A socio-economic analysis and description of the marine industries of Australia’s South-west Marine Region
Department of the Environment and Water Resources, 2007.
- A socio-economic analysis and description of the marine industries of Australia’s South-west Marine Region (PDF – 2.49 MB)
About the report
This report provides a description and analysis of the main commercial marine users active in the South-west Marine Region (SWMR).
The SWMR stretches from Kangaroo Island in South Australia, to Shark Bay in Western Australia - from the Territorial Sea Baseline out to 200 nautical miles.
Human use of the SWMR started with Aboriginal settlers who first moved into the region some 40 000 years ago.
European exploitation of the resources of the region began with sealing and whaling in the early nineteenth century, but fishing, shipping and ports soon became important components of the region’s economy.
The range of uses expanded in the twentieth century, particularly in the post World War II period, with a substantial expansion in industrial and minerals activity in both South Australia and Western Australia.
Today, the region has a complex socio-economic structure based on a wide range of industries.
The focus of this report is on those industries which are most closely associated with the SWMR. These industries are:
- Shipping and ship and boat-building
- Oil and gas
- Marine tourism and marinas
- Submarine cables
- Commercial fishing
- Recreational fishing
- Emerging industries (such as petroleum and biotechnology).
These marine uses have been addressed in terms of current activity and distribution within the region, expected growth, key management and institutional arrangements, and main pressures affecting them.
The report shows that the key industries of the region have grown rapidly over the past decade or so.
The most notable growth has occurred in marine tourism and recreation, ship building, and aquaculture.
At the same time, ports and commercial fishing have remained important commercial activities in the region.
All of these industries underpin economic growth, employment, and social wellbeing in the cities, towns and small communities of the region.
It is also clear that the industries of the region are far from static, and have experienced dynamic changes in their economic structure and geography.
Recent years have also seen the emergence of new industries such as marine biotechnology and desalination, and the prospect of oil, gas and minerals extraction.

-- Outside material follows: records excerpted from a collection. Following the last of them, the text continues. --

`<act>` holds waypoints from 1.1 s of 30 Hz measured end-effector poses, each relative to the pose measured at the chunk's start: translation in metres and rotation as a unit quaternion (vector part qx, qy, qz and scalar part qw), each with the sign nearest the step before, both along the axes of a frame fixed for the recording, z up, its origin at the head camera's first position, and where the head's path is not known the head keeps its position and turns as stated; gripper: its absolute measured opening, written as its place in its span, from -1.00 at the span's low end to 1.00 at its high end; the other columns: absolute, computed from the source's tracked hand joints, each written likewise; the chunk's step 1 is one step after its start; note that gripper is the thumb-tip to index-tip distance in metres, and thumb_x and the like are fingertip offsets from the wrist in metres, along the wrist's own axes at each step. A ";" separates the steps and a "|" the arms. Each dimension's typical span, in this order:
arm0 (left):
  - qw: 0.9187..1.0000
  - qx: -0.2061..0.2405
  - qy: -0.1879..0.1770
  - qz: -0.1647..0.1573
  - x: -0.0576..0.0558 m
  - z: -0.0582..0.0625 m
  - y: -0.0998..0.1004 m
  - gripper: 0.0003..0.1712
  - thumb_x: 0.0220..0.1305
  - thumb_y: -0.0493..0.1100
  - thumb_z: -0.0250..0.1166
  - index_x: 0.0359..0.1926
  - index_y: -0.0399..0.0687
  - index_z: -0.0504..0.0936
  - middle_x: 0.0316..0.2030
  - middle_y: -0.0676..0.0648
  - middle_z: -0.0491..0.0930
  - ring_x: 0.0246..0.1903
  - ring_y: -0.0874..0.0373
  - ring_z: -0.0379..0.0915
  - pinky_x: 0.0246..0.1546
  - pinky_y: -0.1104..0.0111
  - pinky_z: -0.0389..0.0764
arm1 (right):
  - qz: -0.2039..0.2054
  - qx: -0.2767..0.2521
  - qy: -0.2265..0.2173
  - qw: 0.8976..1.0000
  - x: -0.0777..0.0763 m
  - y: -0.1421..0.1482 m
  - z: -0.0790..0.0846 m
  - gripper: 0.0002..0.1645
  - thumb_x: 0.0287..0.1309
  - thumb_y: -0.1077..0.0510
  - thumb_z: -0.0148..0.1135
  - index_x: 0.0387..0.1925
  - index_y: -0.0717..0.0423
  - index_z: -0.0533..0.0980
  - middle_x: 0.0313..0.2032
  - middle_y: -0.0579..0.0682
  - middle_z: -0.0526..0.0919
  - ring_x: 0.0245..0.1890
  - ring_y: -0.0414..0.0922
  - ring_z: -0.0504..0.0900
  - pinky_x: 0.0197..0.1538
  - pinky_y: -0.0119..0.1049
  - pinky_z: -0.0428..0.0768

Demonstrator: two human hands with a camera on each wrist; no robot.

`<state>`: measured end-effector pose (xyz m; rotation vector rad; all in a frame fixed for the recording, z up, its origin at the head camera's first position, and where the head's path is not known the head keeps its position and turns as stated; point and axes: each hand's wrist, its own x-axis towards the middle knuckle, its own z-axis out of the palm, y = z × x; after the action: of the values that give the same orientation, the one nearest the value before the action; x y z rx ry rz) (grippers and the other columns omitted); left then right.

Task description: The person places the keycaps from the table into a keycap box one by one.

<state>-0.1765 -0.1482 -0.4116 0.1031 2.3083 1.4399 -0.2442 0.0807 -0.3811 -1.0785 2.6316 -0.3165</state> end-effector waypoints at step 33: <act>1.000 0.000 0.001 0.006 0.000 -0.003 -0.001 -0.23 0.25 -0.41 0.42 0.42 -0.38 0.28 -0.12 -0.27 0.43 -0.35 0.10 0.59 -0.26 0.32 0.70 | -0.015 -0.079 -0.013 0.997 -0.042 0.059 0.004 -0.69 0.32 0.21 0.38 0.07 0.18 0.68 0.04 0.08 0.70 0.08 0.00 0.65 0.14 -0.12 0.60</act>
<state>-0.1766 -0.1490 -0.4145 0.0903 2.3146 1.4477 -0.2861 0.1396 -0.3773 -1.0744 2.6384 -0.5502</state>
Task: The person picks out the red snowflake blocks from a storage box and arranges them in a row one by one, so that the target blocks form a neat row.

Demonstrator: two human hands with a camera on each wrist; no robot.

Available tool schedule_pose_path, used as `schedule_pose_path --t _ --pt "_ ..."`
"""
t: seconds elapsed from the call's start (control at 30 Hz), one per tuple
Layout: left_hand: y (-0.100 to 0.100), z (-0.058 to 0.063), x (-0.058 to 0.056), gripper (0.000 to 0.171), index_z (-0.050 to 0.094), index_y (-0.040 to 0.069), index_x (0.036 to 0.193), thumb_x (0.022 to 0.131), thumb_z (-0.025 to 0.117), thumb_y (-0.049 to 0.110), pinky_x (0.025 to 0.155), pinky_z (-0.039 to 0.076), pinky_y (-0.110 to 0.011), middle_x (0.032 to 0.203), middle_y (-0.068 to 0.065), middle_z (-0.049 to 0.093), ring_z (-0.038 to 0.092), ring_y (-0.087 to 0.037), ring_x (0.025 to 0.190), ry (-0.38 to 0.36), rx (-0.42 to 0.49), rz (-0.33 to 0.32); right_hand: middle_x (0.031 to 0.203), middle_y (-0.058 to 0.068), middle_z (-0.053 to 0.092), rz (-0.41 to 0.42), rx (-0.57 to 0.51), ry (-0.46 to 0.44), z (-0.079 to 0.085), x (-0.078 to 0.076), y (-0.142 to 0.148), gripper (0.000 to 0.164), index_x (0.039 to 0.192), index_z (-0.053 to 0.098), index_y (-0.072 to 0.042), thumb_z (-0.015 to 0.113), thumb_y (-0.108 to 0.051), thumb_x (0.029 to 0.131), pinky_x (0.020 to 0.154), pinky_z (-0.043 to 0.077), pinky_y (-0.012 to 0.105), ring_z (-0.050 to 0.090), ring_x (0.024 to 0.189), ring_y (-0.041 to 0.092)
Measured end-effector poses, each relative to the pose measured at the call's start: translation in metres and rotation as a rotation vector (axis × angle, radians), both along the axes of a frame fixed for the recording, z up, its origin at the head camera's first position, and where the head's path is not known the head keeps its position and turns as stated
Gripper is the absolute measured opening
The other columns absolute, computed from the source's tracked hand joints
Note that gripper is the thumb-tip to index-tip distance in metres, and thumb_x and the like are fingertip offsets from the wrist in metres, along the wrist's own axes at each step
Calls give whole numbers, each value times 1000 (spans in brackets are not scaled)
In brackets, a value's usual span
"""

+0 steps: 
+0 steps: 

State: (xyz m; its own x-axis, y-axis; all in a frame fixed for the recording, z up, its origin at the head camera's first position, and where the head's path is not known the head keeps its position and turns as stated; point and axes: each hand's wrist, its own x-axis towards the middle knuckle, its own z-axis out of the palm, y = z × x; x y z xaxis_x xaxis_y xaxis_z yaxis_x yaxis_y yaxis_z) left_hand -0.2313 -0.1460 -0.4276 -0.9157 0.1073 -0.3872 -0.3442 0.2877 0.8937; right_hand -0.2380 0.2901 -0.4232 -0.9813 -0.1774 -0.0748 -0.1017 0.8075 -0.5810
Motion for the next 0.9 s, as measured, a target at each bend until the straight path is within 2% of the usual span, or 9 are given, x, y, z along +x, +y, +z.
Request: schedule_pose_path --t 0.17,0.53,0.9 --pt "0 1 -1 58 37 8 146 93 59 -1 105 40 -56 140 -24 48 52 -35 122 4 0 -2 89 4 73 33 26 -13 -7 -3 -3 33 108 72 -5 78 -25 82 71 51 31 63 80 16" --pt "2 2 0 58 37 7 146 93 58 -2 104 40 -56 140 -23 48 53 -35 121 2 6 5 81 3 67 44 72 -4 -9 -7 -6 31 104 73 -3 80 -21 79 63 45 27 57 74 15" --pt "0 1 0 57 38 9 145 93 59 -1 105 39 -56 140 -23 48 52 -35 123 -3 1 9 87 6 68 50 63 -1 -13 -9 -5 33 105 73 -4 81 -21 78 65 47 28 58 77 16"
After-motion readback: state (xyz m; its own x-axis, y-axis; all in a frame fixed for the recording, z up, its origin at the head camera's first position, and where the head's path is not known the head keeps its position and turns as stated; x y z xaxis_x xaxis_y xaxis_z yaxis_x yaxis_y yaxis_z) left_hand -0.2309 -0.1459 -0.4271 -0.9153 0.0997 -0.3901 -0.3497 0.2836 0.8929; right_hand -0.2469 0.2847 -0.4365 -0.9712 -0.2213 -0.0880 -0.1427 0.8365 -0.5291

This report emphasises that existing and emerging industries also face a number of risks associated with factors such as international trade, global and domestic economic growth, interest and exchange rates, labour market constraints, policy reform and demographic change.
Furthermore, there are potential risks to the marine environment; these risks are associated with virtually all of the industries operating in the region.
This report points out that from a marine planning perspective, it is important to recognise that many of these industries are also dependent on the ecological sustainability of the region’s natural environment.